1.   gtFine_trainvaltest
  *   Contains PNG and JSON files.
  *   Organized by:
       * Train, validation, and test folders.
  *   Files Type:
      * *_color.png: Color-coded images for segmentation.
      * *_instanceIds.png: Encoded image masks where each pedestrian is represented with a unique ID.
      * *_labelIds.png: Encoded image masks for class labels.
      * *_polygons.json: Contains polygonal annotations for semantic segmentation, instance
2. gtFinePanopticParts_trainval:
    * Contains TIF files.
    * Organized similarly to gtFine_trainvaltest.
    * File type:
      * *_gtFinePanopticParts.tif: Panoptic segmentation with part-level annotations (e.g., parts of a pedestrian like arms or legs).

In [4]:
# List the extracted content from both datasets
gtFine_Files = os.listdir(gtFine_ExtPath)
gtFinepano_Files = os.listdir(gtFinePano_ExtPath)

gtFine_Files, gtFinepano_Files

(['license.txt', 'README', 'gtFine'],
 ['license.txt', 'README_panopticParts.md', 'gtFinePanopticParts'])

In [5]:
# Path to core folder
gtFine_CorePath = os.path.join(gtFine_ExtPath, 'gtFine')
gtFinePano_CorePath = os.path.join(gtFinePano_ExtPath, 'gtFinePanopticParts')

# List driectories inside core folders
gtFine_Dirs = os.listdir(gtFine_CorePath) if os.path.exists(gtFine_CorePath) else []
gtFinePano_Dirs = os.listdir(gtFinePano_CorePath) if os.path.exists(gtFinePano_CorePath) else []

gtFine_Dirs, gtFinePano_Dirs

(['test', 'train', 'val'], ['train', 'val'])

In [6]:
##### SIMPLE IMPLEMENTATION

# # Listing the sample files from the 'train' directory if it exists in both datasets
# gtfine_trainSample = os.listdir(os.path.join(gtFine_CorePath, 'train')) if 'train' in gtFine_Dirs else []
# gtFinePano_trainSample = os.listdir(os.path.join(gtFinePano_CorePath, 'train')) if 'train' in gtFinePano_Dirs else []
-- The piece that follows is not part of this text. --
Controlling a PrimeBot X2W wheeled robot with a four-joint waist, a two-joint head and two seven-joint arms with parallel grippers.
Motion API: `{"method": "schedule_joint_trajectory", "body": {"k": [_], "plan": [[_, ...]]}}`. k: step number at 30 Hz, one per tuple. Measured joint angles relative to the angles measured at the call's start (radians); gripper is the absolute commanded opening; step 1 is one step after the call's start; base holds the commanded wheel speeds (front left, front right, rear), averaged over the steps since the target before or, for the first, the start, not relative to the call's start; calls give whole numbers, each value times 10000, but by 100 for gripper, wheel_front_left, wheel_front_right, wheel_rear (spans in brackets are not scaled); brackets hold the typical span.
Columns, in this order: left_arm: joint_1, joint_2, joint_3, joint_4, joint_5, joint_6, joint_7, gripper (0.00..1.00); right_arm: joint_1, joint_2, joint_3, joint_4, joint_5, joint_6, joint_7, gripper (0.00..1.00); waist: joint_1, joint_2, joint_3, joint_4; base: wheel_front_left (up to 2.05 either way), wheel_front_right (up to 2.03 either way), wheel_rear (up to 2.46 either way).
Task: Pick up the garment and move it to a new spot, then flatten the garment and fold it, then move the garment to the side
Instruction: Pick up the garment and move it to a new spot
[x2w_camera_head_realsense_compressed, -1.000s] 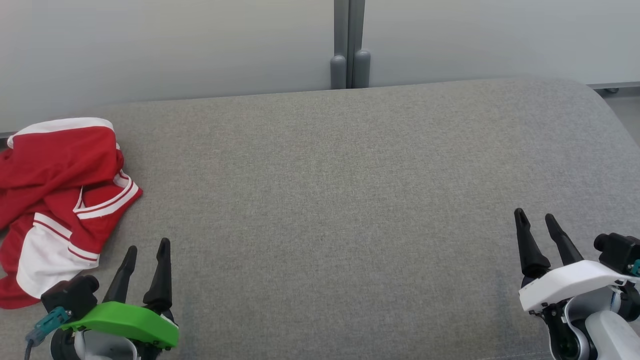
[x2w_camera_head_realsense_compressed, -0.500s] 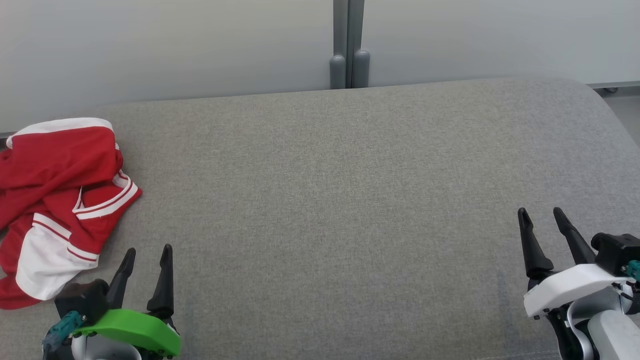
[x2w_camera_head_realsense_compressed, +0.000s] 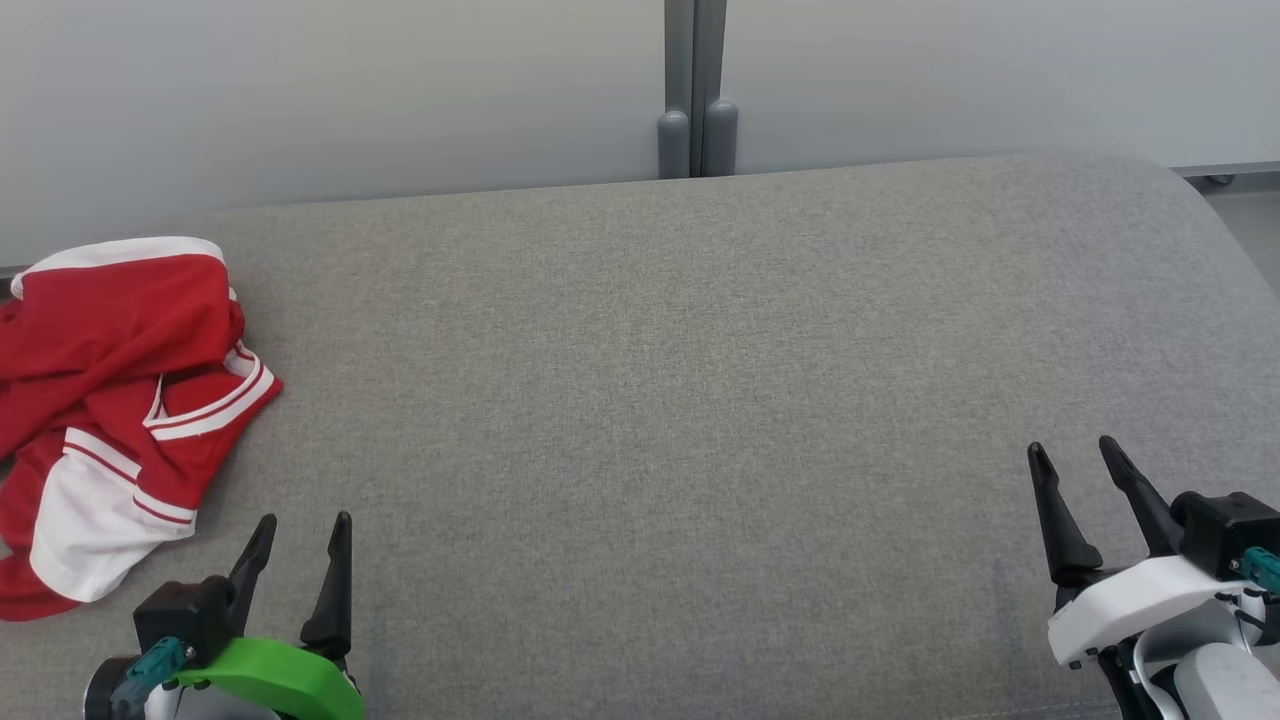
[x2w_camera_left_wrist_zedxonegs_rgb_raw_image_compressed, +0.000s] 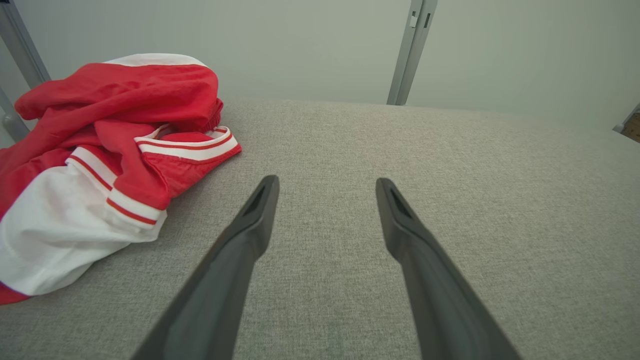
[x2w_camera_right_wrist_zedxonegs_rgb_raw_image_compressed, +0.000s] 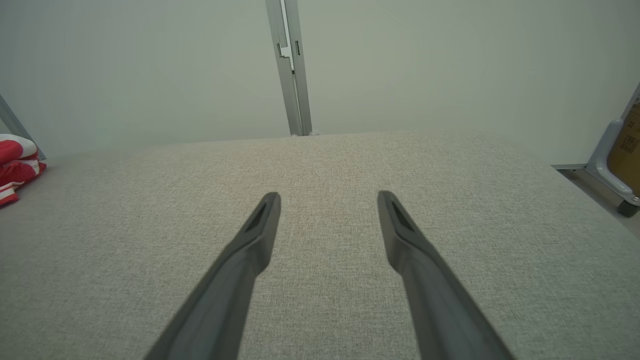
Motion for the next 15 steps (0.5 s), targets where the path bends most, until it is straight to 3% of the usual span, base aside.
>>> {"method": "schedule_joint_trajectory", "body": {"k": [15], "plan": [[-17, -29, 27, 251, 12, -107, 0, 100, 66, -6, -140, 142, -339, 247, -12, 100, 0, 0, -22, 77, 0, 0, 0]]}}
# gtFine_Dirs, gtfine_trainSample[:], gtFinePano_Dirs, gtFinePano_trainSample[:]

######

# Define the subdirectories
subdirs = gtFine_Dirs #["train", "val", "test"]

# Initialize dictionaries to store samples from each subdirectory
gtFine_CityFolders = {}
gtFinePano_CityFolders = {}

# Process each subdirectory
for subdir in subdirs:
    gtFine_CityFolders[subdir] = os.listdir(os.path.join(gtFine_CorePath, subdir)) if subdir in gtFine_Dirs else []
    gtFinePano_CityFolders[subdir] = os.listdir(os.path.join(gtFinePano_CorePath, subdir)) if subdir in gtFinePano_Dirs else []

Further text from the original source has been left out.